The Minnesota government has given Line 3 most of the permits it needs, but it’s still missing a few that could kill it once and for all. With public pressure mounting around fossil fuel infrastructure, opponents feel hopeful they can stop the project. Tar sands are increasingly less financially viable, and that might work to the benefit of opponents.

Enbridge’s Line 5 Project

Another Enbridge darling, Line 5 would cut across Michigan. It connects to Enbridge’s networks of pipelines that help carry crude oil between Canada and the U.S. Line 5 is another “replacement” project that the company began back in 2017. The original pipeline is nearly 70 years old and in need of some updates, but Indigenous opponents want to see it taken out for good.
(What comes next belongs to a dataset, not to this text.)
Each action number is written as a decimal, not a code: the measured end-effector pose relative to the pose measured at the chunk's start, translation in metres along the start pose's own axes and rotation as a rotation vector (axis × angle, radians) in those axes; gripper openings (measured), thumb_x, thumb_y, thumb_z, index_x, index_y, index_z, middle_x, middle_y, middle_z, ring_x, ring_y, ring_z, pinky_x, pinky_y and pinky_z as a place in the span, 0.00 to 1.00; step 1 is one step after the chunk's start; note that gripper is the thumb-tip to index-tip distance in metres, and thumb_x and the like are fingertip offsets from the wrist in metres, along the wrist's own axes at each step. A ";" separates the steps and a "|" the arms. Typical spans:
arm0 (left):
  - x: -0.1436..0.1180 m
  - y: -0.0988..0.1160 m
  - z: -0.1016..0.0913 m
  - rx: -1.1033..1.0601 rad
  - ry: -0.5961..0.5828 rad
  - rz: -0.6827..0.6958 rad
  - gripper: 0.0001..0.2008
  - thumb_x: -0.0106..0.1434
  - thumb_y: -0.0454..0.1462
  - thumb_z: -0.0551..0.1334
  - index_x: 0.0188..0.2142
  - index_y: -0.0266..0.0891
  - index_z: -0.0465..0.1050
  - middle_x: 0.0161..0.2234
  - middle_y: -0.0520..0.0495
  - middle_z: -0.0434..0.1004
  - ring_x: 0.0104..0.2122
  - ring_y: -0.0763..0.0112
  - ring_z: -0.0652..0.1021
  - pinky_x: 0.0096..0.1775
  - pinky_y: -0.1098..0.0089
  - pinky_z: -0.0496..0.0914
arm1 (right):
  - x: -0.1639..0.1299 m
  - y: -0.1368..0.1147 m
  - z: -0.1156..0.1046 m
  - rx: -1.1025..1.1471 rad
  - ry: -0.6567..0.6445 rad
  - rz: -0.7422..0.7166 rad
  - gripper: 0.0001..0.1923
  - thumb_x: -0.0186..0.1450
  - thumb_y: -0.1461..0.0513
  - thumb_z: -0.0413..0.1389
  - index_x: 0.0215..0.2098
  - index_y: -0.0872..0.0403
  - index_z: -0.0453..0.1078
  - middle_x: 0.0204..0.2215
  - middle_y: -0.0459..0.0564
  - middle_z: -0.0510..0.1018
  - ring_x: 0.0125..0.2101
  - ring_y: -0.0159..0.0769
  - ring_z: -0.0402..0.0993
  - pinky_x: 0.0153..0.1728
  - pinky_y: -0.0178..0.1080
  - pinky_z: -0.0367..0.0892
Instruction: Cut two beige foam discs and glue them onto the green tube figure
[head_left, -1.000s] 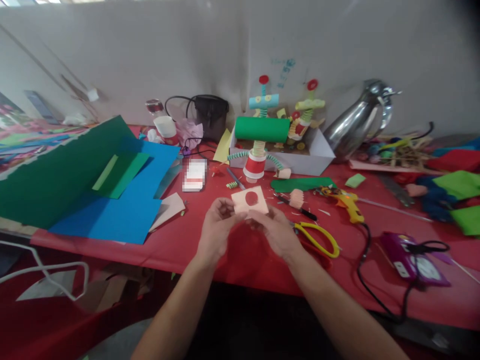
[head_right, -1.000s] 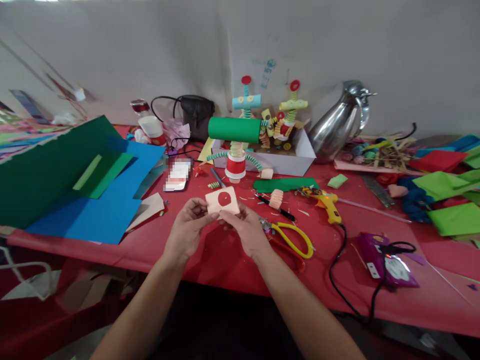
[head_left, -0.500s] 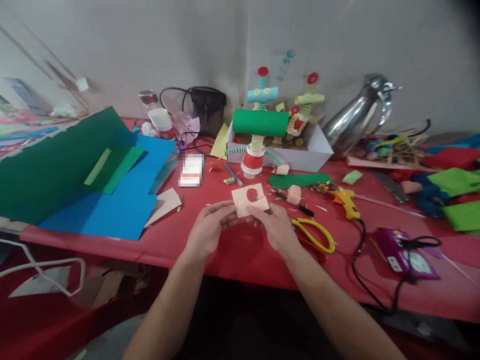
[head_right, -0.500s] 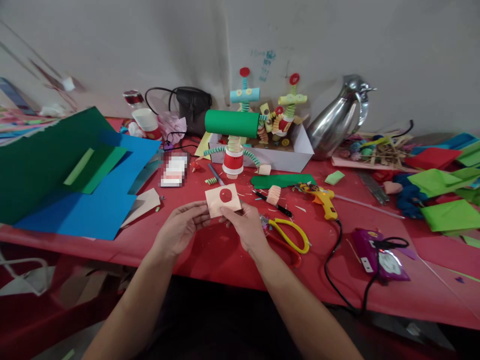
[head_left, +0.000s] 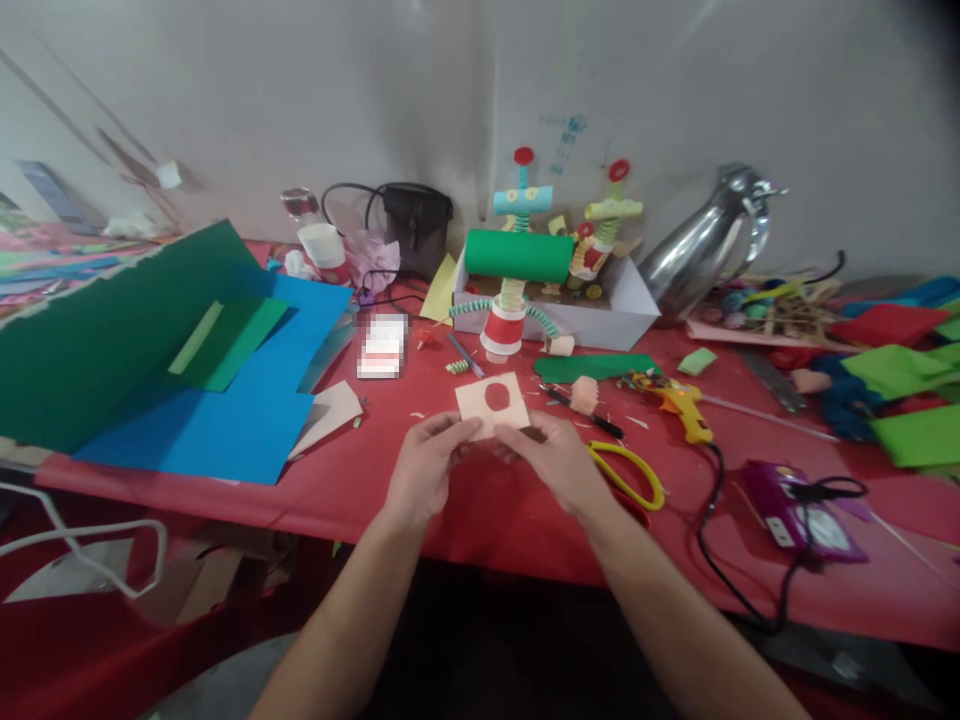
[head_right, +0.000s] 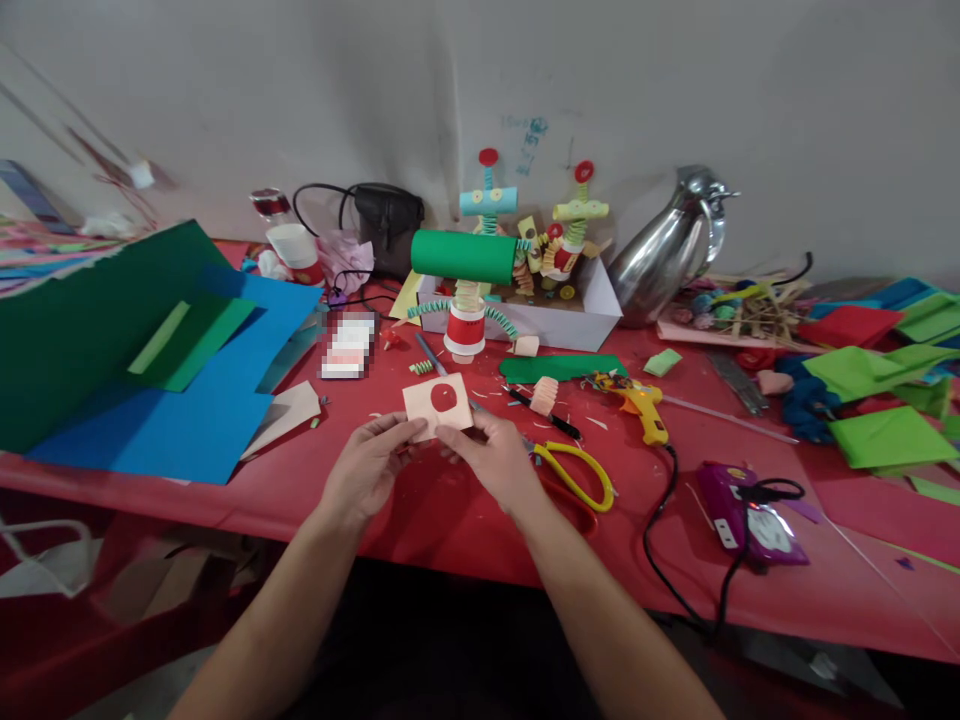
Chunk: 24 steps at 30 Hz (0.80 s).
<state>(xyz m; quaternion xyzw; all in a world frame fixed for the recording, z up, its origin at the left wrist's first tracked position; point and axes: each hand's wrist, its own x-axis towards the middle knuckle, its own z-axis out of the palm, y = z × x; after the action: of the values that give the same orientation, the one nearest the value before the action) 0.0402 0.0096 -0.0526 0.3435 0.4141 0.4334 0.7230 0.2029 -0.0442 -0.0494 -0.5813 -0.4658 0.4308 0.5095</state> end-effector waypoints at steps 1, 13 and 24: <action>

In the past 50 years, it’s been responsible for at least 1.1 million gallons of oil spilled.

It’s definitely not doing the environment any good, and the state’s new leadership is adamantly opposed to the project. Attorney General Dana Nessel has been facing off with Enbridge in court and is trying to shut down Line 5 permanently.

Mountain Valley Pipeline

With the Atlantic Coast pipeline in its grave, local advocates are shifting their sights toward the Mountain Valley Pipeline. This gas pipeline is supposed to run 488 km from West Virginia to southern Virginia. It runs just west from the Atlantic Coast pipeline’s route. The project hasn’t received as much attention as its neighbour to east, but organisers in the region are hoping to change that.
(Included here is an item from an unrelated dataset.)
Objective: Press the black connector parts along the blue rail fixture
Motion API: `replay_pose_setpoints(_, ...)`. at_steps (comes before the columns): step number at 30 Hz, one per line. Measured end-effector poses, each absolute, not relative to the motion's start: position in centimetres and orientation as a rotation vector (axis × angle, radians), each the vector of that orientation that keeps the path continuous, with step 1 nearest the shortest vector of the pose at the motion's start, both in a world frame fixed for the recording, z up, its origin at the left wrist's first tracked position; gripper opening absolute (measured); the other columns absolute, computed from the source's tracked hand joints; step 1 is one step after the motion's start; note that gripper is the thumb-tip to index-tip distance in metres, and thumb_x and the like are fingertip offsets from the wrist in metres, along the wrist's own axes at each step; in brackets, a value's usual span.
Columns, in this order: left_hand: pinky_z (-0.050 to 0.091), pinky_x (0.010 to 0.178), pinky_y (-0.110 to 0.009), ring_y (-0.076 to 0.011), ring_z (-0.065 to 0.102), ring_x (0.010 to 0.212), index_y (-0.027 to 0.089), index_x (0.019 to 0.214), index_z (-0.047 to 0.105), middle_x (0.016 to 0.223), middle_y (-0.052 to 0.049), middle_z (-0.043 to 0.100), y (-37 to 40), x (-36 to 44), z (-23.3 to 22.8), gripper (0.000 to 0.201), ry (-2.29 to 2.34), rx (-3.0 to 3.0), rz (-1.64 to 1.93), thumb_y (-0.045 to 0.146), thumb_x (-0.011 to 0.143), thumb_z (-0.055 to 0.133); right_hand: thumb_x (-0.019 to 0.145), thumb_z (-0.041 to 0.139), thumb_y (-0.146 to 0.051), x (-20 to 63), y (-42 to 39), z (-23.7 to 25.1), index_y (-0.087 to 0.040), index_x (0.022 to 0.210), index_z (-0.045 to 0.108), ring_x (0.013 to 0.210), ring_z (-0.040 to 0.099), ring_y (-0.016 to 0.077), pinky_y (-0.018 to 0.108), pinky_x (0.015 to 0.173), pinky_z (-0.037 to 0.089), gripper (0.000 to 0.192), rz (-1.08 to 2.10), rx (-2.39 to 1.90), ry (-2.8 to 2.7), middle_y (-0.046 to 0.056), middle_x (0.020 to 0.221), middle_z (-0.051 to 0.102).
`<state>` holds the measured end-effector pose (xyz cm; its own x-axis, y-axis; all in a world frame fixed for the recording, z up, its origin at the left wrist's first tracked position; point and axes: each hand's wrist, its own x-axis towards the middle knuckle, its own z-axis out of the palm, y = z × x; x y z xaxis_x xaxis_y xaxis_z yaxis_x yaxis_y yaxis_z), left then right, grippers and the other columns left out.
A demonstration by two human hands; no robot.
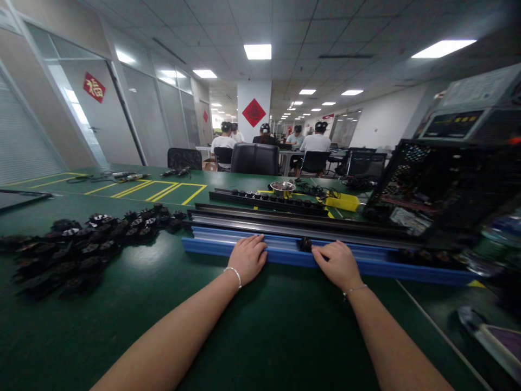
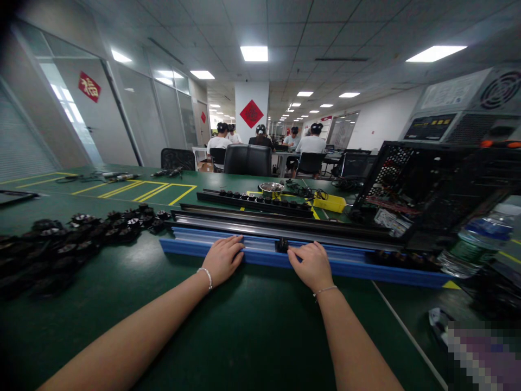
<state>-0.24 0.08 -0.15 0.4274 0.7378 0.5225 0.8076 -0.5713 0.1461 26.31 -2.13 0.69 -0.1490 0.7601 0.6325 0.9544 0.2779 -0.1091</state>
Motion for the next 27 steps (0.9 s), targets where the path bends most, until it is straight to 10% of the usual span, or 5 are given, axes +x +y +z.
replay_pose_setpoints(27,0.038,0.102,-0.042,-0.023,0.05,0.121,0.022,0.104,0.064,0.129,-0.006,0.057,0.01,-0.23,0.0,0.025,-1.396,-2.546,-0.815,0.029,0.089,0.046,0.089,0.043,-0.042,26.09,-1.79,1.07,-0.025,0.1,0.071,0.088,0.059,0.0179,0.036,0.086,0.038,0.035,-0.304,-1.511,-2.168,0.003,0.09,0.072)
The Federal Energy Regulatory Commission has supported the Mountain Valley Pipeline, and it’s further along than others on this list. That means killing this one may not be as easy as the others. That doesn’t make it impossible, though. The project is over budget, facing construction delays, and the next target for local environmentalists. That sounds like a recipe to victory to me.

Trans Mountain Pipeline

The Trans Mountain pipeline isn’t in the U.S., but it has faced intense opposition there and in Canada, where it’s being proposed, as Indigenous people stand in solidarity with one another. The pipeline would shuttle tar sands from Alberta to British Columbia, ending near Vancouver. The resulting increase in ship traffic would put waterways separating the U.S. and Canada at-risk from a spill.

The Canadian and Albertan governments, though, are dedicated to making this thing a reality. I mean, Canada bought the damn thing after developer Kinder Morgan was over it.

But if this doesn’t smell like a dying project, then I don’t know what does. Opponents are fiercely committed to keeping the pipeline out of Indigenous territories. Insurers are starting to drop coverage for the project after pressure from advocates. Even the United Nations has denounced it. The dirty tar sands project has no place in a future free of fossil fuels and pollution.

None of these do. RIP, Black Snakes. No one will miss you.